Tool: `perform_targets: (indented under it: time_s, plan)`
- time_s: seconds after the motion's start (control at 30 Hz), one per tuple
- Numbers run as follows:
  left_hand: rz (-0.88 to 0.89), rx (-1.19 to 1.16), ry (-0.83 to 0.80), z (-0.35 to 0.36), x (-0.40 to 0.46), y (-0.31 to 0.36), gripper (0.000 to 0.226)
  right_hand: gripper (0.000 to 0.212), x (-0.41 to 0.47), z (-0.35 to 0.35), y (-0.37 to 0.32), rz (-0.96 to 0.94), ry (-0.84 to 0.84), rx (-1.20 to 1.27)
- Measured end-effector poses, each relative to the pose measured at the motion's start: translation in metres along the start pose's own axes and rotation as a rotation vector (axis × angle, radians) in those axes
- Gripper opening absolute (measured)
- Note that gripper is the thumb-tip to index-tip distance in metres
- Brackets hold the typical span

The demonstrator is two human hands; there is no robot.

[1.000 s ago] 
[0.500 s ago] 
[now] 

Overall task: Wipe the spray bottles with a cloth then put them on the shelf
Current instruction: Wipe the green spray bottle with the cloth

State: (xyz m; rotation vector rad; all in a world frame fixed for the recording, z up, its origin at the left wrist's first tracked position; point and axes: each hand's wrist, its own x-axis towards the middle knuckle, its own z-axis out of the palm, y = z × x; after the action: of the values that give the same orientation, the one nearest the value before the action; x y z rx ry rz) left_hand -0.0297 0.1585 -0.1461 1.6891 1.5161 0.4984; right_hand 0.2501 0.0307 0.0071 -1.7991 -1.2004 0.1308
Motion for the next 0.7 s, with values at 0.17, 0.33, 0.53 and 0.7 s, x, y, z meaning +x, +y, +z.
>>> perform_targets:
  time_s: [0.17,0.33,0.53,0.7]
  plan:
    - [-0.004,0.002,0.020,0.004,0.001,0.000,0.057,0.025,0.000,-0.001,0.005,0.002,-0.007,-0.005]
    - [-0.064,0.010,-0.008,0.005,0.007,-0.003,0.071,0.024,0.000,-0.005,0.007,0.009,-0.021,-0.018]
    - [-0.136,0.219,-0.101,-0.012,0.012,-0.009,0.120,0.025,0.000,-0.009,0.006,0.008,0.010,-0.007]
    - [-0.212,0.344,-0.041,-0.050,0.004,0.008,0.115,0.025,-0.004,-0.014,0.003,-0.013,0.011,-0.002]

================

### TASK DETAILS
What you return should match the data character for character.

### RESPONSE TO THE TASK
Tool: `perform_targets: (indented under it: time_s, plan)`
- time_s: seconds after the motion's start (control at 30 Hz), one per tuple
- Numbers run as follows:
  left_hand: rz (-0.88 to 0.89), rx (-1.19 to 1.16), ry (-0.83 to 0.80), z (-0.35 to 0.36), x (-0.40 to 0.46), y (-0.31 to 0.36), gripper (0.000 to 0.226)
  right_hand: gripper (0.000 to 0.212), x (-0.41 to 0.47), z (-0.35 to 0.35), y (-0.37 to 0.32), rz (-0.96 to 0.94), ry (-0.84 to 0.84), rx (-1.20 to 1.27)
- Measured end-effector poses, each relative to the pose measured at the motion's start: translation in metres along the start pose's own axes and rotation as a rotation vector (axis × angle, radians) in those axes
- Gripper opening absolute (measured)
- Note that gripper is the thumb-tip to index-tip distance in metres
- Brackets hold the typical span

The demonstrator is two human hands; there is no robot.

[1.000 s ago] 
[0.500 s ago] 
[now] 

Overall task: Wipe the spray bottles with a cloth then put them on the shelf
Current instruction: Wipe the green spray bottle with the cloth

State: (xyz m; rotation vector rad; all in a world frame fixed for the recording, z up, its origin at the left wrist's first tracked position; point and axes: each hand's wrist, its own x-axis towards the middle knuckle, its own z-axis out of the palm, y = z × x; after the action: of the values that give the same orientation, the one nearest the value before the action; x y z rx ry rz) left_hand -0.0297 0.1585 -0.1461 1.6891 1.5161 0.4984; right_hand 0.2501 0.0307 0.0071 -1.7991 -1.2004 0.1308
Motion for the next 0.7 s, with values at 0.17, 0.33, 0.53 and 0.7 s, x, y, z meaning +x, +y, +z.
>>> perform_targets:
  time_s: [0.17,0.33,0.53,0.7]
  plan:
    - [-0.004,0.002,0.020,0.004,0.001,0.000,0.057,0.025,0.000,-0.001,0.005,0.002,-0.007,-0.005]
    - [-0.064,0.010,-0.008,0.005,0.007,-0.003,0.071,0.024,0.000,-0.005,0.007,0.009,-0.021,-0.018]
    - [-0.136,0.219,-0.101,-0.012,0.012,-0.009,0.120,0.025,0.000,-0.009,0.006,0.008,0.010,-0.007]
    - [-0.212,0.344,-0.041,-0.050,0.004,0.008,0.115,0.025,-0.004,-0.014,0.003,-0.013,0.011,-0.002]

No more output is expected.